We use concepts from the financial economics discipline – and in particular the methods of continuous time finance – to develop a monetarist model under which the rate of inflation evolves in terms of a first-order mean reversion process based on a ‘white noise’ error structure. The Fokker–Planck (i.e. the Chapman–Kolmogorov) equation is then invoked to retrieve the steady-state (i.e. unconditional) probability distribution for the rate of inflation. Monthly data for the UK Consumer Price Index (CPI) covering the period from 1988 until 2012 are then used to estimate the parameters of the probability distribution for the UK inflation rate. The parameter estimates are compatible with the hypothesis that the UK inflation rate evolves in terms of a slightly skewed and highly leptokurtic probability distribution that encompasses non-convergent higher moments. We then determine the Hamilton–Jacobi–Bellman fundamental equation of optimality corresponding to a monetary policy loss function defined in terms of the squared difference between the targeted rate of inflation and the actual inflation rate.
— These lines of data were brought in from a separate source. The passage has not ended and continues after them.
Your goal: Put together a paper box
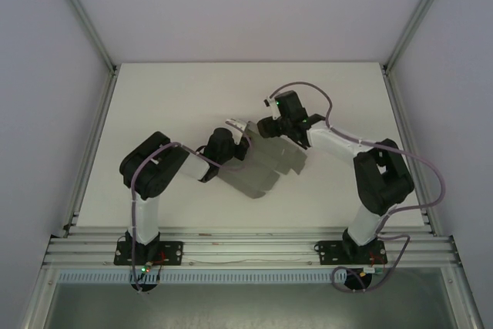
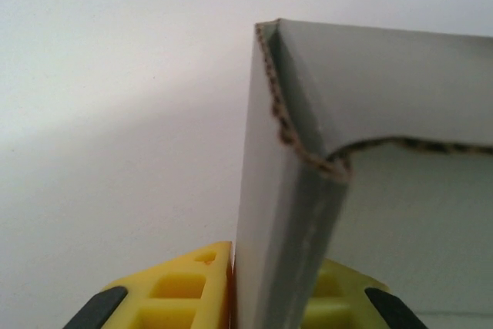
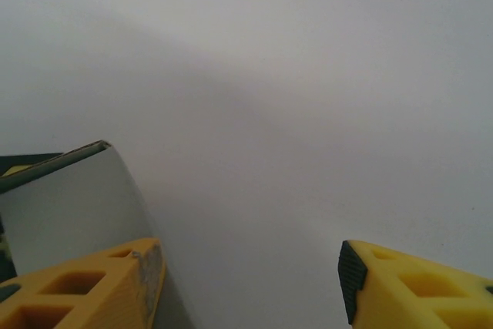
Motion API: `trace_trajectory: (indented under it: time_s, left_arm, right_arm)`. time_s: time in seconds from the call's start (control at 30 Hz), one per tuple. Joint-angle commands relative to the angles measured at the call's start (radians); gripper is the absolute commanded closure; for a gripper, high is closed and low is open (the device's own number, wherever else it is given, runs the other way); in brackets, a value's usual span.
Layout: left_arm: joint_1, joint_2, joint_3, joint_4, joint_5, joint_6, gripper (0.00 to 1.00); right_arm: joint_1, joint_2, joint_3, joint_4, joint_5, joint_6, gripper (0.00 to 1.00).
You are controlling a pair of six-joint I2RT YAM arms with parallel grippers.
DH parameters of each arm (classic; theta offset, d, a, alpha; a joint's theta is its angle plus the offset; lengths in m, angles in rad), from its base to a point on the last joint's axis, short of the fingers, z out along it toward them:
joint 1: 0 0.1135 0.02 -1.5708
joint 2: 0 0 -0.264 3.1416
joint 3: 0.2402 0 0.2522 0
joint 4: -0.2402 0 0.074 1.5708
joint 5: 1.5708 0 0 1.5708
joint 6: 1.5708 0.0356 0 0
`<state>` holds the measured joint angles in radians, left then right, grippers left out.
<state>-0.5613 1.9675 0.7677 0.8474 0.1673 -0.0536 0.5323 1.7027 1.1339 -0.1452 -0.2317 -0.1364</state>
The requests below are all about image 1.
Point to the grey paper box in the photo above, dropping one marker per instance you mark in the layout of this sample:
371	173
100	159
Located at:
262	175

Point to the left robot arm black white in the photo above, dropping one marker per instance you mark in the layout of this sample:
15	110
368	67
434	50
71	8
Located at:
148	175

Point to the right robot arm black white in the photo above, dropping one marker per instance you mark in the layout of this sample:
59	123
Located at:
381	186

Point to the left small circuit board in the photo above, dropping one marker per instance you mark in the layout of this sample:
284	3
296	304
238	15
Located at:
145	268

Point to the small circuit board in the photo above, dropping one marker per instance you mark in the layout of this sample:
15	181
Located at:
371	269
145	268

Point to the metal sheet panel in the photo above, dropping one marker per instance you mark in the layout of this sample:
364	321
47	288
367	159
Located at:
246	306

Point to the right small circuit board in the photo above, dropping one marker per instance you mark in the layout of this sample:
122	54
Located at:
371	269

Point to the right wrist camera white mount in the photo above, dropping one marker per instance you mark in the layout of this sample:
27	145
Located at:
275	114

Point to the aluminium mounting rail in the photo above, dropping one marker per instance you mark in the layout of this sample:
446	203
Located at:
250	248

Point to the right aluminium side rail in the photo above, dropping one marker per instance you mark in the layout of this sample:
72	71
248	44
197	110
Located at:
400	113

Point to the aluminium side rail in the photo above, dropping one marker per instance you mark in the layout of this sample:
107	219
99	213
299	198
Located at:
400	113
98	125

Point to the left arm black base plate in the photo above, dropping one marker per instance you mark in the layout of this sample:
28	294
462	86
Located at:
171	252

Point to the left aluminium side rail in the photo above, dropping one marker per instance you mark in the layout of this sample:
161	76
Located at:
98	125

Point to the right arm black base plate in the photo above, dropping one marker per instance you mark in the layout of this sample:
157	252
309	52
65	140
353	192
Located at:
329	252

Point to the right aluminium frame post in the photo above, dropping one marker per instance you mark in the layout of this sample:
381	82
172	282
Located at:
420	17

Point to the aluminium frame post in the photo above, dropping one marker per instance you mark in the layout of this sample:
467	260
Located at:
420	17
82	17

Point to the left aluminium frame post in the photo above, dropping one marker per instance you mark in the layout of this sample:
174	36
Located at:
82	17

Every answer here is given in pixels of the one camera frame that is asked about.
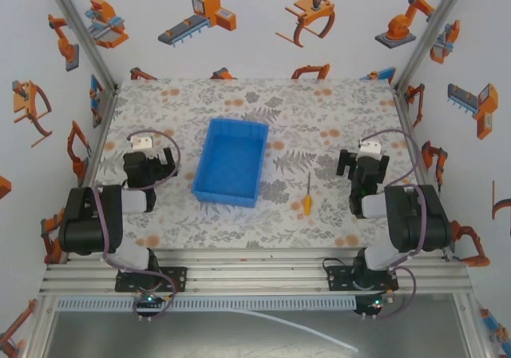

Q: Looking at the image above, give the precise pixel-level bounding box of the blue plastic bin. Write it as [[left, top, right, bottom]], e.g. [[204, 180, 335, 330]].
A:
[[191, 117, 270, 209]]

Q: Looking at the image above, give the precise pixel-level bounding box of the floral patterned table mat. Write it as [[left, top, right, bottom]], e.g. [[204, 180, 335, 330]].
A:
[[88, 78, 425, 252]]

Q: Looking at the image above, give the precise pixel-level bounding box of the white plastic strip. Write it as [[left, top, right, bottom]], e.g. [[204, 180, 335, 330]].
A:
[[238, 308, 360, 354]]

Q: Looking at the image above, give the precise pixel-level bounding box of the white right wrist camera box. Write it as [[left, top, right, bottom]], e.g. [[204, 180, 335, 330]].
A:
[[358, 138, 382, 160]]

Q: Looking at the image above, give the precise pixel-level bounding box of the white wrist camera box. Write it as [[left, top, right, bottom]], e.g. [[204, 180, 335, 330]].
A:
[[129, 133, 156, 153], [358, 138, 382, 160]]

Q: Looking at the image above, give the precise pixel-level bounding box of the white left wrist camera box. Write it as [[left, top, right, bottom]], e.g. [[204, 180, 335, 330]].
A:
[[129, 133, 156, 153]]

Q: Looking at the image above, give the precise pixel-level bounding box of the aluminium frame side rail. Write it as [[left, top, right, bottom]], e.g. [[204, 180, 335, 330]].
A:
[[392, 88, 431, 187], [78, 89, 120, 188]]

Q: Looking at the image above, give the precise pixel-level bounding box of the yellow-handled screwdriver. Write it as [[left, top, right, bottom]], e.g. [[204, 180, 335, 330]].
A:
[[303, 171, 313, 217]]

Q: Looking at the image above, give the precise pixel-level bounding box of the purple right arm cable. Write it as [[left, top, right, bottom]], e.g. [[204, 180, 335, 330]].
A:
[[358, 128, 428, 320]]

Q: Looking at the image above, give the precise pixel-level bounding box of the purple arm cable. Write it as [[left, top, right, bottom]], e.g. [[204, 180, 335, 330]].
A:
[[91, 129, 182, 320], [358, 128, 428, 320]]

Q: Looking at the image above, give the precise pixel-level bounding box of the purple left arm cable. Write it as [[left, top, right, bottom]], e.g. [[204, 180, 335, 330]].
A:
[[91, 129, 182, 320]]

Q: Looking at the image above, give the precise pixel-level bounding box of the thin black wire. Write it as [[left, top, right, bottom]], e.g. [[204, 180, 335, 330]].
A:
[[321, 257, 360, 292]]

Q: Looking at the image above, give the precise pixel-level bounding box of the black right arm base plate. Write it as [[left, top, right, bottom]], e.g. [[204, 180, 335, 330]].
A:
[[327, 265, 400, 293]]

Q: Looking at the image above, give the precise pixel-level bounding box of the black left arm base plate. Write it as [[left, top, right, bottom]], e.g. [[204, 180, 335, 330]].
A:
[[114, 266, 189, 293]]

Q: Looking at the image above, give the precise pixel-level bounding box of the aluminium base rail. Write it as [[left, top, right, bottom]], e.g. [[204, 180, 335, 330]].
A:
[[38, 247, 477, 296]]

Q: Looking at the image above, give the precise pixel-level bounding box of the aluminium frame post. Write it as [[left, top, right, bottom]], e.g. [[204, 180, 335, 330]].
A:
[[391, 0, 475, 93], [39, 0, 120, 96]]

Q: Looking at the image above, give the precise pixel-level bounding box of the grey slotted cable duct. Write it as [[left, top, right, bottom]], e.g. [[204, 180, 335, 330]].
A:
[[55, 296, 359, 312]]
Optimising and then solving the Hamilton–Jacobi–Bellman equation shows that the optimal control for the rate of increase in the money supply will be a linear function of the difference between the current rate of inflation and the targeted inflation rate. The conditions under which the optimal control will lead to the Friedman rule are then determined. These conditions are used in conjunction with the Fokker–Planck equation and the mean reversion process describing the evolution of the inflation rate to determine the probability distribution for the inflation rate under the Friedman rule. This shows that whilst the empirically determined probability distribution for the UK inflation rate meets some of the conditions required for the application of the Friedman rule, it does not meet them all.
- Friedman rule
- Hamilton–Jacobi–Bellman equation
- white noise process